Friday, 7 May 2021

So you want to write a crime novel: Part 5. Plot and Theme



Some people get very confused about the term plot. Plot is, quite simply, the events in your novel. Nothing more, nothing less. That said, it is enormously important because if you chart the events that need to occur and then play with the order of them, you can write a completely different novel. So plot is a central, vital part of your story. We will cover how your characters can affect the events – your plot – even as you are writing it, in a later blogpost.

 Your theme — and every story has one — is an overarching entity that floats above the story. I will deal with that in a while.


How does it work in practise? That depends on what lit the fire for the story in the first place, of course, but the following is an idea off the top of my head as I type this sentence.

 What-if a burned-out singer wants to make a comeback, but ends up murdered before she can lay down one track in the recording studio?

 So we need enough characters, with motives, to people this story. Let’s have the victim first. Melody Honeycutt was hugely successful ten years ago before she was seriously injured in a road traffic accident in the tour bus on the way to her next gig. This impacted on her backing singers, her manager, her (then) husband, their (now teenage) daughter because it was her success and its resultant income that kept them financially afloat.

 The last ten years have been rough for Melody but she has recovered enough to want to sing again, something made more important when she sees the state of her finances, the management of which she had left to her husband, Jack, which is the main reason he is now her ex-husband.
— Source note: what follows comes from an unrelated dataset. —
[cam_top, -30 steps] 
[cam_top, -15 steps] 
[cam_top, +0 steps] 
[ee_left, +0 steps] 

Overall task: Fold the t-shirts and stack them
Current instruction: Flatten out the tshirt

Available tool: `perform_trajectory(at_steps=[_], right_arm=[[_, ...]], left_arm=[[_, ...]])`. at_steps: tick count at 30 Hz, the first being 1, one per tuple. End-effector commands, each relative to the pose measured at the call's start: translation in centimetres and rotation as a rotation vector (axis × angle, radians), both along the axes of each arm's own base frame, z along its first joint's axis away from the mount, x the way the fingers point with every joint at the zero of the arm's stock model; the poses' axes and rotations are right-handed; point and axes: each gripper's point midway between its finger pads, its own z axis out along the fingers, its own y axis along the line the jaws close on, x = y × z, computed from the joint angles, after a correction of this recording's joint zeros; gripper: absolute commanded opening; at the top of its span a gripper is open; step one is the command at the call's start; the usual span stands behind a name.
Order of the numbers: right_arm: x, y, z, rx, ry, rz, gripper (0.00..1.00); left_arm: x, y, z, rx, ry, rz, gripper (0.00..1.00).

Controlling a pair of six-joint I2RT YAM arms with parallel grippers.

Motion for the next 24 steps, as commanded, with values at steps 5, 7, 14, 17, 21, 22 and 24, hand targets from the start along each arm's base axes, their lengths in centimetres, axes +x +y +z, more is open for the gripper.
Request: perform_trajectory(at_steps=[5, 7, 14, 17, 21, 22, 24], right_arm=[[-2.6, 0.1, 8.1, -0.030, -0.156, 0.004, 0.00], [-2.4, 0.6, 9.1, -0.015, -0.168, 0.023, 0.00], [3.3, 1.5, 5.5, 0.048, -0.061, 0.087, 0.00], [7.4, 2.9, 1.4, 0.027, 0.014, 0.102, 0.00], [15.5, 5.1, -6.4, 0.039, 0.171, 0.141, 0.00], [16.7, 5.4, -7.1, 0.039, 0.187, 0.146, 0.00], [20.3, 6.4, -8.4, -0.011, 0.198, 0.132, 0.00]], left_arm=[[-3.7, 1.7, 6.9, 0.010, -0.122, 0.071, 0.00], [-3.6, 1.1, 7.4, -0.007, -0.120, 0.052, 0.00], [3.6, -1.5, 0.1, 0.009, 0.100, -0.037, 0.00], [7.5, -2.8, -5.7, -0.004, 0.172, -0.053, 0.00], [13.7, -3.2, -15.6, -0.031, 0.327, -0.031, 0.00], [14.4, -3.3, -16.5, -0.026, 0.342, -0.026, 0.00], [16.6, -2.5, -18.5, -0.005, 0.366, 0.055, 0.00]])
She has decided to put together some songs, a few of which she has written herself, and record them before piggybacking on any success the album has to do another tour. Do you see how the character will affect the events in your story?

 Okay, so the last two paragraphs are the premise of your story. To tighten up your understanding of that premise, you now need to create an elevator pitch — so called because it has to be short enough to pitch to an editor in an elevator and strong enough to spark his/her interest. BUT, creating an elevator pitch makes you focus on the absolute central issue in your story even if you never get anywhere near an editor (or an elevator).

For the following example, I must thank Penny Grubb & Danuta Reah’s The Writers Toolkit, since revised with the new title How To Write Fantastic Fiction.

An elevator pitch is the heart of your story in a few sentences.

1. You need a compelling character – we have Melody.

2. Her objective – to be successful again.

3. A situation where Melody is in a perilous situation – not a physical peril, necessarily, depending upon what you are writing. The peril is a situation that might prevent her from achieving her objective.

4. Melody’s opponent.

5. Melody is faced with a disaster caused by that opponent. What is at stake?

You can play this out several times within the life of the novel, but the bare bones are those five elements. How does this work for our story?

One sentence to cover the first three points above.

(1, 2 & 3) Melody Honeycutt (main character), desperate to restart her singing career, cut short by an accident (objective), comes out to drive to the studio for her first recording slot, but finds all her tyres have been slashed.(Peril)

And then the what’s at stake issue:

(4 and 5) Her ex-husband (opponent), who is aware she is trying to kickstart her career, rings to say their daughter has been rushed to hospital (disaster). Should Melody rush to the hospital to be with her daughter and miss the once-only recording opportunity or should she leave her daughter to her husband and the medics and forge ahead with her new career (what is at stake)?

From these bare bones, you can build a hundred different stories, in several genres. If this were a romance, the daughter would probably be in a coma and Melody and Jack would rekindle their love over her sickbed.

If this were a historical novel, you might have Melody trying to succeed as a singer at court. Her husband is jealous that her beauty might attract a wealthy courtier. When her daughter is injured, the stakes might be that the Queen or one of her ladies has promised to consider the girl as a maid. You get the picture.

For a crime novel, I would be tempted to make Jack a controlling character who has secretly kept tabs on Melody ever since she kicked him out for embezzling her money. He has “accidentally” caused the daughter’s injury to stop his ex-wife from ever becoming famous again. Melody rings the hospital and the injury is very superficial. She rings her daughter who tells her to get to the studio.

Melody borrows her neighbour’s car or the (handsome?) neighbour drives her to the studio. Jack then embarks on a full-scale scare and stalk campaign to frighten her into stopping. He kills her cat, leaves threatening messages on her doormat and dead animals on her doorstep. But the police can’t pin anything on him. You can go from there…


Sometimes writers know the theme before they start. Sometimes it becomes obvious in the writing. However, all fiction has a theme of some kind. You either decide what it is and then start plotting or you write and discover the theme as you go but without knowing your theme your writing will not be as focussed as it should be.

Carrying on from the plot above, what could the theme for Melody’s story be? Escape from a long bondage, perhaps, when she becomes a success again. Or, if she succumbs to the threats and doesn’t fulfil her dream, the theme might be fear overcoming ambition. The choice is yours, but you can see that the former would be an upbeat, feel-good ending and the latter a downbeat one. Whatever you choose, the ending must be logical and satisfactory.